Task details:
Where the line with "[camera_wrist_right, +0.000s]" appears below, start writing out lines exactly, and finish with the line with "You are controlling", which is included; write out nothing else.

Record set:
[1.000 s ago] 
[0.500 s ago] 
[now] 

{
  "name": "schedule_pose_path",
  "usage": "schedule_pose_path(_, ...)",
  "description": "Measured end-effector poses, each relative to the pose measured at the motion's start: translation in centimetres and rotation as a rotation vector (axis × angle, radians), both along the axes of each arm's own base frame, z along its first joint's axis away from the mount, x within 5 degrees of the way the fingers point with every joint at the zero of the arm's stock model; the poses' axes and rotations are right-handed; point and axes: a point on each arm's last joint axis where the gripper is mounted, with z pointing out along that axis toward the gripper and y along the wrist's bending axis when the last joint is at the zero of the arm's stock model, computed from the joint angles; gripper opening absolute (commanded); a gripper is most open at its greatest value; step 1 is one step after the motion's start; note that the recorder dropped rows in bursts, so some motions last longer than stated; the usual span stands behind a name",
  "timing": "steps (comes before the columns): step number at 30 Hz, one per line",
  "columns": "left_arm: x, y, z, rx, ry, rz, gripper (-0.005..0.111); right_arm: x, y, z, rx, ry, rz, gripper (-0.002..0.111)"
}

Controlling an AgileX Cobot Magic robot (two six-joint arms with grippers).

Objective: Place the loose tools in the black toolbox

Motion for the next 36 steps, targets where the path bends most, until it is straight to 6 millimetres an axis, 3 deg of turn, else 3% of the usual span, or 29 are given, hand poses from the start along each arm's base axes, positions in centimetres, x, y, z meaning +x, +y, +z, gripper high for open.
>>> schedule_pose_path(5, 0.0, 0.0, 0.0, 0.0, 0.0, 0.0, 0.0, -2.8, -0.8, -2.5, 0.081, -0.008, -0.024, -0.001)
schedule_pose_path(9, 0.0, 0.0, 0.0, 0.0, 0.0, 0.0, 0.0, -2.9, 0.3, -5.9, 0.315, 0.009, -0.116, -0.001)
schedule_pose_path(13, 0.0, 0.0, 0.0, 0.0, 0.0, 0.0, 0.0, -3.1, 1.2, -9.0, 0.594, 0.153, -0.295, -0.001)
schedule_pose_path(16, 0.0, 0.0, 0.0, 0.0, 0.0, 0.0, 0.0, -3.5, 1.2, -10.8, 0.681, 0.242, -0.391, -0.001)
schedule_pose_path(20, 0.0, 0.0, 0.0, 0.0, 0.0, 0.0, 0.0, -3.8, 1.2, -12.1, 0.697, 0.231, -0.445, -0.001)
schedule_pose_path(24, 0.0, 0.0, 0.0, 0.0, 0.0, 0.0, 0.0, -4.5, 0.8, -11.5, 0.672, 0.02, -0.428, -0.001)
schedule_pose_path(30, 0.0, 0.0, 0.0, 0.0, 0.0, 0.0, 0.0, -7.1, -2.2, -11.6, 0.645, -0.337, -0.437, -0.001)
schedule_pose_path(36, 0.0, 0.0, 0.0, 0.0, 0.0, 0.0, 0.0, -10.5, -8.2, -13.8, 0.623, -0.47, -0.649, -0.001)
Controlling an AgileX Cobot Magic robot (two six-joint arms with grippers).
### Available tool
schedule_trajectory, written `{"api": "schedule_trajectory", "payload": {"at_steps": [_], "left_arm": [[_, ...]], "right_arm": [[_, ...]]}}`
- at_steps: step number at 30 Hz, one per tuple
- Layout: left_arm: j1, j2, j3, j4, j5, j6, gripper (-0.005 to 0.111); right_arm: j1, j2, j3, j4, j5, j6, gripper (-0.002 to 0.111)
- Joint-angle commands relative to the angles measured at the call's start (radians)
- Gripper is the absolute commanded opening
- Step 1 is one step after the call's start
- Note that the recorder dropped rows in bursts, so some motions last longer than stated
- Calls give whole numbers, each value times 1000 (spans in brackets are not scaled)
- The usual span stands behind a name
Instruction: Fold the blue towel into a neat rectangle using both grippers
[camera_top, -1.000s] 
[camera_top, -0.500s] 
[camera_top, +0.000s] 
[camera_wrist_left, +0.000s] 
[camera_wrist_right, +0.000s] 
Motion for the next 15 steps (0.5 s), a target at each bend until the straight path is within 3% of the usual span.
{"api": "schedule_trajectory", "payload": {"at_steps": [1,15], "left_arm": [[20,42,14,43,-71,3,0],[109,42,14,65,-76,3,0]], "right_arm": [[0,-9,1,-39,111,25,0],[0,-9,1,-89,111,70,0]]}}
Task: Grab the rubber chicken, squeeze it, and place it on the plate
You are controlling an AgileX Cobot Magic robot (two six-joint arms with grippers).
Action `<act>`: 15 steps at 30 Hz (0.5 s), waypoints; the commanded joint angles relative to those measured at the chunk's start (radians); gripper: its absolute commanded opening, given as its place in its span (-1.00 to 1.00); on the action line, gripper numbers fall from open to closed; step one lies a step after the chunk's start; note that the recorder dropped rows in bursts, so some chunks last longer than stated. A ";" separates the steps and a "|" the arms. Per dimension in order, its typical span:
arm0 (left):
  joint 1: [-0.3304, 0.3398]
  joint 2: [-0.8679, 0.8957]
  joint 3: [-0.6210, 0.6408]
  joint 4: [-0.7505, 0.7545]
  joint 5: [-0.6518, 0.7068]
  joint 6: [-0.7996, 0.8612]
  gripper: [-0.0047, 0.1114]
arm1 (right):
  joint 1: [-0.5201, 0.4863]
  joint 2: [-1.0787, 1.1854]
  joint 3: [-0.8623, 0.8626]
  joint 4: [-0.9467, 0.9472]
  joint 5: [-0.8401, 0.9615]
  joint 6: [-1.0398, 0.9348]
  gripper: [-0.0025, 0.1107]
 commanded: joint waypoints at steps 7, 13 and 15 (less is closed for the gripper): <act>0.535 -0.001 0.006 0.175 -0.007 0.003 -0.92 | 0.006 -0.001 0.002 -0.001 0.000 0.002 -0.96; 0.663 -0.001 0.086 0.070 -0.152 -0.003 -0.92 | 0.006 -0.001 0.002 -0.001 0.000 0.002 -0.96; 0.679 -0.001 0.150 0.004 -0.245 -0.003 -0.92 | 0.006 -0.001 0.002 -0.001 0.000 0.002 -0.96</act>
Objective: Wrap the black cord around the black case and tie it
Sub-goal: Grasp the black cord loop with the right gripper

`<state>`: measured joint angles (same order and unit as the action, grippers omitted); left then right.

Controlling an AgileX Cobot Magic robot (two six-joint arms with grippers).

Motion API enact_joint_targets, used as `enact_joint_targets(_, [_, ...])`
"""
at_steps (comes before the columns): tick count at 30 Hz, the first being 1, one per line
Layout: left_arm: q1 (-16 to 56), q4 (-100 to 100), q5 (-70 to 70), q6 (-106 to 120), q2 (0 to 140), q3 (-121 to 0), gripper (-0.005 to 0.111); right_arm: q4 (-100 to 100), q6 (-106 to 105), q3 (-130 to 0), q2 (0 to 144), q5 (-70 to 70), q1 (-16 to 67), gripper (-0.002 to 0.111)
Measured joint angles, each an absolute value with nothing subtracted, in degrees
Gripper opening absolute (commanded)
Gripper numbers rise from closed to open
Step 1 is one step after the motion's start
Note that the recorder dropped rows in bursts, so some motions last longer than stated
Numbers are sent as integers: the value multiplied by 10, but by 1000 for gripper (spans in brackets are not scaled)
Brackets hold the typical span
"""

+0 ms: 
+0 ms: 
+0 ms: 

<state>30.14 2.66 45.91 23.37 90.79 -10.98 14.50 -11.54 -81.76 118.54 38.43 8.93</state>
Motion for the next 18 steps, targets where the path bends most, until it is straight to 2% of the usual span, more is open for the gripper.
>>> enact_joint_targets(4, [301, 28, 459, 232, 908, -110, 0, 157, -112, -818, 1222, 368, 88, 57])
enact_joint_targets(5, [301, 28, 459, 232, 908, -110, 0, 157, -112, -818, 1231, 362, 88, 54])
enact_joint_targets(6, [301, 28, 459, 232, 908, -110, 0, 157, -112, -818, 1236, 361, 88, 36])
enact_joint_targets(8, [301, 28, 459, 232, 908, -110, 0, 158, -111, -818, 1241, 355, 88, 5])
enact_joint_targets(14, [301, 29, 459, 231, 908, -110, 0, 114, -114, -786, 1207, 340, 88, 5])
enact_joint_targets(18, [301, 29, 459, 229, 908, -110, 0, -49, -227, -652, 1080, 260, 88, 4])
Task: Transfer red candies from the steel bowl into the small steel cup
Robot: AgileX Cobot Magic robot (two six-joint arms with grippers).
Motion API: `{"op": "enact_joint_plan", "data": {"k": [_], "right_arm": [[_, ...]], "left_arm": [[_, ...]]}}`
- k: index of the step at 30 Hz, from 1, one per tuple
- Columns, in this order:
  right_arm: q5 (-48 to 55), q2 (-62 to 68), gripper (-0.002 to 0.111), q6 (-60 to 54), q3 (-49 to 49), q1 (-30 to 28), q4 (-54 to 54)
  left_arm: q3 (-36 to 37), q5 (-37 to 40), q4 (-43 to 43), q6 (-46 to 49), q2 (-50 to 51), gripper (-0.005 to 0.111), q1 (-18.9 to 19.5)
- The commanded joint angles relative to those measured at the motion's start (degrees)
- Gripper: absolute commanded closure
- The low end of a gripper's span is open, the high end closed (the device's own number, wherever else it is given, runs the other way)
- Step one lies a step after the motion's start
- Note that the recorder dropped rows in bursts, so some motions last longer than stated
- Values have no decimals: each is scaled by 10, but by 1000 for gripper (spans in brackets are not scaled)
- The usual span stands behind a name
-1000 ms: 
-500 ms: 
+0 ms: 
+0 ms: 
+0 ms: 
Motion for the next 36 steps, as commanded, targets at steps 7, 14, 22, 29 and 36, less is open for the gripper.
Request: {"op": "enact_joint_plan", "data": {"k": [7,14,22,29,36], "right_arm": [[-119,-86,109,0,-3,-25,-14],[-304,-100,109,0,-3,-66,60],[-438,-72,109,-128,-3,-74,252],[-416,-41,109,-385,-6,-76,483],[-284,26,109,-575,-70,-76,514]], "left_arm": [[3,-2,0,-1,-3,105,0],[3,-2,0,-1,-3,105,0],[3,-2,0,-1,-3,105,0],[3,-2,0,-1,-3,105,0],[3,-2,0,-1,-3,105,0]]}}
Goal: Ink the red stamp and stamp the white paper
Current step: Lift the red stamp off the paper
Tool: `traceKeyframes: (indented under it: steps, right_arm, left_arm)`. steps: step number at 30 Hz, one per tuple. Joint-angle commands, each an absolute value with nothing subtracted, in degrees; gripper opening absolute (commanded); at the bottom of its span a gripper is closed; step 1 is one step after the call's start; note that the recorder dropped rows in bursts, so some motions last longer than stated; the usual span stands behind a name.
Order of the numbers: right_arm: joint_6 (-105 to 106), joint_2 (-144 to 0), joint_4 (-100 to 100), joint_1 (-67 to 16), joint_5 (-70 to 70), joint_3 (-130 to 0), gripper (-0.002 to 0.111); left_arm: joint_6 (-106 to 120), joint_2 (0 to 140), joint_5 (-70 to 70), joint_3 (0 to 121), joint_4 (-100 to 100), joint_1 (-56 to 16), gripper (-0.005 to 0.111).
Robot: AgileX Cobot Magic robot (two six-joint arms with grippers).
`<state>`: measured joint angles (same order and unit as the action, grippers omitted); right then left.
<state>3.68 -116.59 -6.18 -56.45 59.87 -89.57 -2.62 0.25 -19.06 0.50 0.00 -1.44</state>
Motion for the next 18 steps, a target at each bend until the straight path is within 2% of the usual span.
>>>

Response to the task:
[camera_wrist_right, +0.000s] 
Motion for the next 15 steps (0.5 s), a target at each bend until the straight path is within 3% of the usual span.
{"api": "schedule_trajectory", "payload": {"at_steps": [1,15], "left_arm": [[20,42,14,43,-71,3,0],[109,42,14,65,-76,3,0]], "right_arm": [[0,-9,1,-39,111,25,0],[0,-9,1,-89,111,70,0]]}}
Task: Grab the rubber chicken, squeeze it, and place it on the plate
You are controlling an AgileX Cobot Magic robot (two six-joint arms with grippers).

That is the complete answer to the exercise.